Alas, those are not the rules of the universe we live in, nor of the universe, I’ve created on Copper Island. My characters experience the pain of life, and they’re frustrated when there are no easy answers.
One of the hardest parts of writing is to resolve tension and conflict organically, to let it play out. As I write, I get to know my characters, and they become friends. I want good for them—after all, there’s a lot of me and others I love in them. But inevitably, because of the world in which they live, my characters get in situations where they feel like there’s no hope, and as the author, the god of my fictional universe, I don’t even know how they’ll find a resolution.
With the stroke of a pen, I could employ deus ex machina, or god from the machine, a literary device used in Greek tragedies. At the dark moment, when all hope is lost, a crane would lower onto the stage an actor playing a god, who would resolve the conflict and conclude the drama. But if I tried this, it wouldn’t feel authentic.
Instead, my characters must grow through whatever tragedy they face. And growth is hard. Just as there are no easy transformations in our real lives, change doesn’t come easily in my fictional world. I write my characters into a corner, and they need to work through the messiness of life.
In my novel Copper Country, I would’ve liked for Aimee to have the kind of relationship she wanted with her dad, but there’s no easy cure for narcissism in real life. I would’ve liked for Russ’s parents to embrace Aimee, but the Saarinens held firmly to the sectarianism of their church. Anything else wouldn’t have felt true to character, true to the universe I created. So instead of these situations getting better, Aimee gets better and perseveres.
When my daughter was eight, I was reading her a story from a Children’s Bible in which Adam and Eve disobeyed God, ate the apple, and sin entered the world.
“It’s all their fault,” she bemoaned, absorbed in the story. And then she remarked, “On the bright side, there wouldn’t be mysteries or exciting movies if they hadn’t sinned.”
There is no story without conflict.
In our story, God subjected all of creation to futility. There’s a cosmic battle between good and evil, and an internal battle within our hearts and minds. We face loss. Tragedy. Broken relationships. Health issues. Internal angst. We struggle with faith in a God who can seem distant and absent. How can a loving, all-powerful God allow his children to suffer?
I can’t answer that question, but when I press hard, it gives way to a different question as I consider my creative pursuit of writing. Could have God created a different world in which we didn’t suffer?
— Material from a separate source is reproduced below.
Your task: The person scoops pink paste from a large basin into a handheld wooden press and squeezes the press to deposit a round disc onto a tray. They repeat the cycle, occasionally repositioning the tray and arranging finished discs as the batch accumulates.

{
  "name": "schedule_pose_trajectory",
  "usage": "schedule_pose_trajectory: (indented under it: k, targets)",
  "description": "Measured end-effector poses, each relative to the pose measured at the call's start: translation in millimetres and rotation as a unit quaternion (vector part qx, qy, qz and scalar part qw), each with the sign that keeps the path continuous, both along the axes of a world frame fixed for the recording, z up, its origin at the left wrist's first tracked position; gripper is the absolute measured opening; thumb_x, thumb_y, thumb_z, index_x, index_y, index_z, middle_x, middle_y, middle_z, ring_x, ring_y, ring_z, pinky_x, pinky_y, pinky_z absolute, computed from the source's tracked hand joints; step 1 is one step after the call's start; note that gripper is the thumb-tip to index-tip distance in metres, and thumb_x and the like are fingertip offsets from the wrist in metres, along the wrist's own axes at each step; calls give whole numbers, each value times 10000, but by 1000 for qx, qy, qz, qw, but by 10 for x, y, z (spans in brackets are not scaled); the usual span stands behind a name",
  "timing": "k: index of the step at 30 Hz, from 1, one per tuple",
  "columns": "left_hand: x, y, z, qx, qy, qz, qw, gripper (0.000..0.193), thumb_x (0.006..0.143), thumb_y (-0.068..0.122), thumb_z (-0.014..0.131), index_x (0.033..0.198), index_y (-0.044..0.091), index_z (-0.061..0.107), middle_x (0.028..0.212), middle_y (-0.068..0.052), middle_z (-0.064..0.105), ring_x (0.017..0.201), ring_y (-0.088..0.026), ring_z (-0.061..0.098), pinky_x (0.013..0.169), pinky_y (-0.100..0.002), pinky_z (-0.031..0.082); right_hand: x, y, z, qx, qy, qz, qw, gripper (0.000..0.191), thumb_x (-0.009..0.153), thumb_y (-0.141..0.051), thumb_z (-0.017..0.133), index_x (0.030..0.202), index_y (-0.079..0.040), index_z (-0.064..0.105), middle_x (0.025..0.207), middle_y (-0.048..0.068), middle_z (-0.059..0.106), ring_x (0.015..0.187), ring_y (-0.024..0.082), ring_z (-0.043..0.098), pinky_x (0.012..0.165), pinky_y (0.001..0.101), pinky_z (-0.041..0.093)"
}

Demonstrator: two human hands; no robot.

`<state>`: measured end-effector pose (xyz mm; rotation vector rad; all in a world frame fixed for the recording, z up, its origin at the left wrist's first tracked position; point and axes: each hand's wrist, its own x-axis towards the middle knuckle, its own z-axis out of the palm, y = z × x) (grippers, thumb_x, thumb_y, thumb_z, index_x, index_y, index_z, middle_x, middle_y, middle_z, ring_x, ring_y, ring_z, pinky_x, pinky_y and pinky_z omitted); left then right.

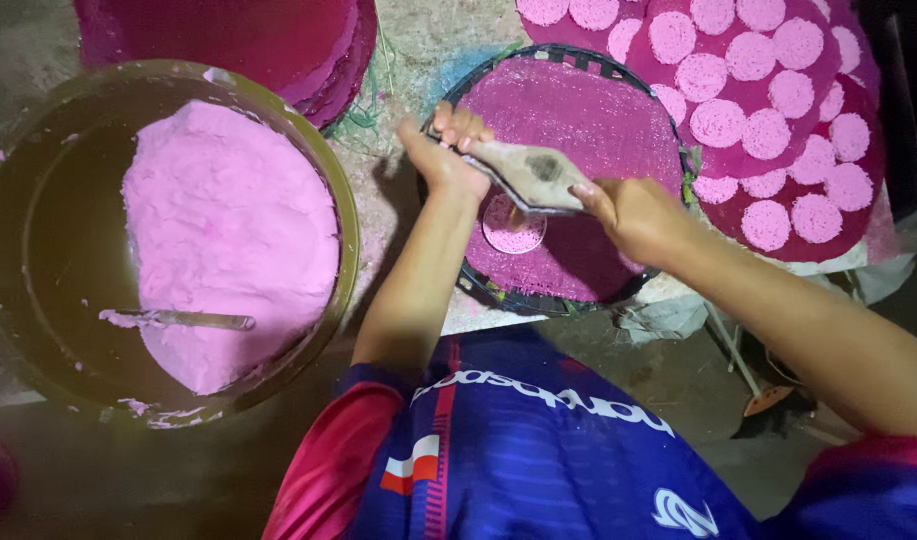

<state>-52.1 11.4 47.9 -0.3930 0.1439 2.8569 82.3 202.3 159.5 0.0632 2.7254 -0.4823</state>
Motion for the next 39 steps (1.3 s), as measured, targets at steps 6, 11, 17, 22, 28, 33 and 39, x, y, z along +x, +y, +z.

Perhaps God could have written our story in a different genre, with different rules for our universe, but in doing so the world as we know it would cease to exist. We would cease to exist as we are.
My life story takes place in a messy, broken, sorrowful world, but it also contains beauty, joy, glory, and love. But when this story ends and the book is closed, I’ll enter a new world where the rules of the universe contain no evil or suffering. Only love.